• **PROBLEM TO WORK ON**
Each entry below should be retyped exactly as given.

────────────────────

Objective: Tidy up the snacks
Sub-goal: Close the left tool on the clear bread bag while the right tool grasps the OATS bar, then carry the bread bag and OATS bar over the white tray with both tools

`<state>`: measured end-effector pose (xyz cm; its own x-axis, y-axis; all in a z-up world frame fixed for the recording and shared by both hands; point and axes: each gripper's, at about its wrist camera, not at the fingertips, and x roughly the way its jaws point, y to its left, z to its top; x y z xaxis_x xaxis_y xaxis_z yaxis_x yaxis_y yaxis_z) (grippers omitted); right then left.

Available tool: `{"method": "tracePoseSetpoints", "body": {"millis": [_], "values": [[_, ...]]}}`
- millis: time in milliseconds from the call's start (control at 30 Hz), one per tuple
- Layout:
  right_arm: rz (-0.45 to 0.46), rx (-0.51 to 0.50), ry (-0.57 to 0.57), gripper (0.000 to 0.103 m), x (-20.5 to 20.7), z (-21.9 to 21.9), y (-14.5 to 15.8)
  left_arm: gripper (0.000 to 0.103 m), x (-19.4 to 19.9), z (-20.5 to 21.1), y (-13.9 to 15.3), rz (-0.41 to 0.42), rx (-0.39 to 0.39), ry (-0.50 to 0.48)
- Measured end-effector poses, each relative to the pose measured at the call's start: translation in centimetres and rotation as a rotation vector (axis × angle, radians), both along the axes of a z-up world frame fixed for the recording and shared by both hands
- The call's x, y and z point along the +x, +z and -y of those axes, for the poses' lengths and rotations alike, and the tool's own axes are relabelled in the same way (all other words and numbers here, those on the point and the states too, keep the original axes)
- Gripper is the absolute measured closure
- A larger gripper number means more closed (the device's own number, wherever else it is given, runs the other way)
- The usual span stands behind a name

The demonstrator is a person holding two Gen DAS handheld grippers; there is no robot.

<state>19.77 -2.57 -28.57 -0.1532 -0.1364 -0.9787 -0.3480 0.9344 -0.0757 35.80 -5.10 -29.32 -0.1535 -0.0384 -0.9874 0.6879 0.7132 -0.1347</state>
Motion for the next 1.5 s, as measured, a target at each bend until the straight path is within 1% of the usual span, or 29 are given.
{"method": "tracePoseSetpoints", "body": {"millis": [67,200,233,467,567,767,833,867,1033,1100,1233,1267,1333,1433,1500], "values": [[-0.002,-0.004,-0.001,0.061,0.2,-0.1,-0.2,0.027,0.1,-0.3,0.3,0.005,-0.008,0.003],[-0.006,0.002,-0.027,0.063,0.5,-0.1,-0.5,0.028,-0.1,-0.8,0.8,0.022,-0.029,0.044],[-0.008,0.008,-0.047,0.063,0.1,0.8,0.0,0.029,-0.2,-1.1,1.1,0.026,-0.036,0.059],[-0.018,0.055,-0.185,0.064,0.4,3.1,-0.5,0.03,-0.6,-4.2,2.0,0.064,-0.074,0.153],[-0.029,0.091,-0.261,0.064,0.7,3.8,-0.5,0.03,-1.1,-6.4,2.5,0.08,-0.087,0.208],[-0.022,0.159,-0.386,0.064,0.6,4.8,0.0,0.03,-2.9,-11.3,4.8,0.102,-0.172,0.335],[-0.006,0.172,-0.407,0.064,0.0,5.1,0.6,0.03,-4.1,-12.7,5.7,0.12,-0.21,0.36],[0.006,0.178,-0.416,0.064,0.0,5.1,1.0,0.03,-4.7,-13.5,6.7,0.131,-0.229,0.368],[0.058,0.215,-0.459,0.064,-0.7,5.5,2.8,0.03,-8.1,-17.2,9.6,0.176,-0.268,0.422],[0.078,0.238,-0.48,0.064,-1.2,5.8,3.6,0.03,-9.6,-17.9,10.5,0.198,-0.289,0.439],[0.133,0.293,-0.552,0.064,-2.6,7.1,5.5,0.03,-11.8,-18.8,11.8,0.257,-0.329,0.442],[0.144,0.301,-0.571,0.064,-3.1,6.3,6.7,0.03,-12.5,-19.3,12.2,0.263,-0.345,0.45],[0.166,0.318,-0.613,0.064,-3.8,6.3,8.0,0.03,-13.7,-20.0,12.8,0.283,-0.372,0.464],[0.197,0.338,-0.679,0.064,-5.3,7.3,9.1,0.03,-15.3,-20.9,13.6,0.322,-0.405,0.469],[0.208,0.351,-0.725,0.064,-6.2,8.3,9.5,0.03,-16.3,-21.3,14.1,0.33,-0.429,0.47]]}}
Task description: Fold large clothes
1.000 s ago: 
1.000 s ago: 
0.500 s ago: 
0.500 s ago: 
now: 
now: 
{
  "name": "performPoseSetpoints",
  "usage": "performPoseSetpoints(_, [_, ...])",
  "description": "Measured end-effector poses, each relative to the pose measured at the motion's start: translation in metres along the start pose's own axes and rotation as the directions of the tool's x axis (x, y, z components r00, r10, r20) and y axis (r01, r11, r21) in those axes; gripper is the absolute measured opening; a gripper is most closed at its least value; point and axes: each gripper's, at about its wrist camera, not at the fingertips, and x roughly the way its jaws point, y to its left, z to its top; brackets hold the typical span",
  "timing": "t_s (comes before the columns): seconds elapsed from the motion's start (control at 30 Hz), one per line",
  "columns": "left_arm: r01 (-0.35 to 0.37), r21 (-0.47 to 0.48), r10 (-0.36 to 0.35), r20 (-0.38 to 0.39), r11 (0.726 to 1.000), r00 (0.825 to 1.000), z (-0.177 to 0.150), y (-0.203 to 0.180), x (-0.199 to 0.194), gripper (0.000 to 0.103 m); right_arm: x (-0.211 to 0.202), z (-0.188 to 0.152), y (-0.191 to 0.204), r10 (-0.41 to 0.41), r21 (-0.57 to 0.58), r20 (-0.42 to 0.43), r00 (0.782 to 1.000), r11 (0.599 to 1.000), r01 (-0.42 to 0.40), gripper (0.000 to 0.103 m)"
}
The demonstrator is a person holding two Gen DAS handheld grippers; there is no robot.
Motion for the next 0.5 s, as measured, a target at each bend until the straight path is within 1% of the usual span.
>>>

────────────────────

• **ANSWER TO THIS PROBLEM**
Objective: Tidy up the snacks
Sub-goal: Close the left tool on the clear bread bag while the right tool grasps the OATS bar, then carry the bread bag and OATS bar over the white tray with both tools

`<state>`: measured end-effector pose (xyz cm; its own x-axis, y-axis; all in a z-up world frame fixed for the recording and shared by both hands; point and axes: each gripper's, at about its wrist camera, not at the fingertips, and x roughly the way its jaws point, y to its left, z to its top; x y z xaxis_x xaxis_y xaxis_z yaxis_x yaxis_y yaxis_z) (grippers omitted); right then left.

Available tool: `{"method": "tracePoseSetpoints", "body": {"millis": [_], "values": [[_, ...]]}}`
- millis: time in milliseconds from the call's start (control at 30 Hz), one per tuple
- Layout:
  right_arm: rz (-0.45 to 0.46), rx (-0.51 to 0.50), ry (-0.57 to 0.57), gripper (0.000 to 0.103 m), x (-20.5 to 20.7), z (-21.9 to 21.9), y (-14.5 to 15.8)
  left_arm: gripper (0.000 to 0.103 m), x (-19.4 to 19.9), z (-20.5 to 21.1), y (-13.9 to 15.3), rz (-0.41 to 0.42), rx (-0.39 to 0.39), ry (-0.50 to 0.48)
- Measured end-effector poses, each relative to the pose measured at the call's start: translation in centimetres and rotation as a rotation vector (axis × angle, radians), both along the axes of a z-up world frame fixed for the recording and shared by both hands
- The call's x, y and z point along the +x, +z and -y of those axes, for the poses' lengths and rotations alike, and the tool's own axes are relabelled in the same way (all other words and numbers here, those on the point and the states too, keep the original axes)
- Gripper is the absolute measured closure
- A larger gripper number means more closed (the device's own number, wherever else it is given, runs the other way)
- The usual span stands behind a name

The demonstrator is a person holding two Gen DAS handheld grippers; there is no robot.

<state>19.77 -2.57 -28.57 -0.1532 -0.1364 -0.9787 -0.3480 0.9344 -0.0757 35.80 -5.10 -29.32 -0.1535 -0.0384 -0.9874 0.6879 0.7132 -0.1347</state>
Motion for the next 1.5 s, as measured, a target at each bend until the straight path is within 1% of the usual span, or 29 are given.
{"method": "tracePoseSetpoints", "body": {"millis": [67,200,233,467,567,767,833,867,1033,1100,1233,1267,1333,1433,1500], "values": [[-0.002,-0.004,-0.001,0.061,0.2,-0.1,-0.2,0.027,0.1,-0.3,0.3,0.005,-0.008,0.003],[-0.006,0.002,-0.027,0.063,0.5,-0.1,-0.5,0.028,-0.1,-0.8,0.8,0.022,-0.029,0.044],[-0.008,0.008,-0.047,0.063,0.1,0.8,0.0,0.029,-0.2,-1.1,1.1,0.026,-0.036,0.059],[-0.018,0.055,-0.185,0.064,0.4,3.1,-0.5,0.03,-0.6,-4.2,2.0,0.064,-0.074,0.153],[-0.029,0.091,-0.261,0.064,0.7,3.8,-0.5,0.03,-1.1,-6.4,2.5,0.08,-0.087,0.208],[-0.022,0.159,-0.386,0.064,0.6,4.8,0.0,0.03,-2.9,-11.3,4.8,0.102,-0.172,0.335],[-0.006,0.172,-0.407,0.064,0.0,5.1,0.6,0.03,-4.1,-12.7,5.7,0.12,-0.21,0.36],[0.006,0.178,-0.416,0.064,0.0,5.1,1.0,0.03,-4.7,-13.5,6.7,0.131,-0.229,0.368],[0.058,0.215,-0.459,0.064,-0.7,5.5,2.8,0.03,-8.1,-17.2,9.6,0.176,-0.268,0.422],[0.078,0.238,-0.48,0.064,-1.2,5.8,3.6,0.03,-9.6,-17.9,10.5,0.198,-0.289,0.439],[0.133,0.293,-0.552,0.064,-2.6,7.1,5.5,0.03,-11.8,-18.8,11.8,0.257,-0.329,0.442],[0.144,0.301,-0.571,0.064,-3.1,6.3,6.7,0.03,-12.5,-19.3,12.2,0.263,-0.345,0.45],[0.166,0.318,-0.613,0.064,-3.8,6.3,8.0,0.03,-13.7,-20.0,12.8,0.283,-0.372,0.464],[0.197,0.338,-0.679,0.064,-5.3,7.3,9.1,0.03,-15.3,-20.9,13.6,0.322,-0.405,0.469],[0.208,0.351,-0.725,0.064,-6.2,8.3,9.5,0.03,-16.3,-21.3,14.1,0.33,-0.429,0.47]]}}
Task description: Fold large clothes
1.000 s ago: 
1.000 s ago: 
0.500 s ago: 
0.500 s ago: 
now: 
now: 
{
  "name": "performPoseSetpoints",
  "usage": "performPoseSetpoints(_, [_, ...])",
  "description": "Measured end-effector poses, each relative to the pose measured at the motion's start: translation in metres along the start pose's own axes and rotation as the directions of the tool's x axis (x, y, z components r00, r10, r20) and y axis (r01, r11, r21) in those axes; gripper is the absolute measured opening; a gripper is most closed at its least value; point and axes: each gripper's, at about its wrist camera, not at the fingertips, and x roughly the way its jaws point, y to its left, z to its top; brackets hold the typical span",
  "timing": "t_s (comes before the columns): seconds elapsed from the motion's start (control at 30 Hz), one per line",
  "columns": "left_arm: r01 (-0.35 to 0.37), r21 (-0.47 to 0.48), r10 (-0.36 to 0.35), r20 (-0.38 to 0.39), r11 (0.726 to 1.000), r00 (0.825 to 1.000), z (-0.177 to 0.150), y (-0.203 to 0.180), x (-0.199 to 0.194), gripper (0.000 to 0.103 m); right_arm: x (-0.211 to 0.202), z (-0.188 to 0.152), y (-0.191 to 0.204), r10 (-0.41 to 0.41), r21 (-0.57 to 0.58), r20 (-0.42 to 0.43), r00 (0.782 to 1.000), r11 (0.599 to 1.000), r01 (-0.42 to 0.40), gripper (0.000 to 0.103 m)"
}
The demonstrator is a person holding two Gen DAS handheld grippers; there is no robot.
Motion for the next 0.5 s, as measured, a target at each bend until the straight path is within 1% of the usual span.
>>>

Nothing else is needed for the answer.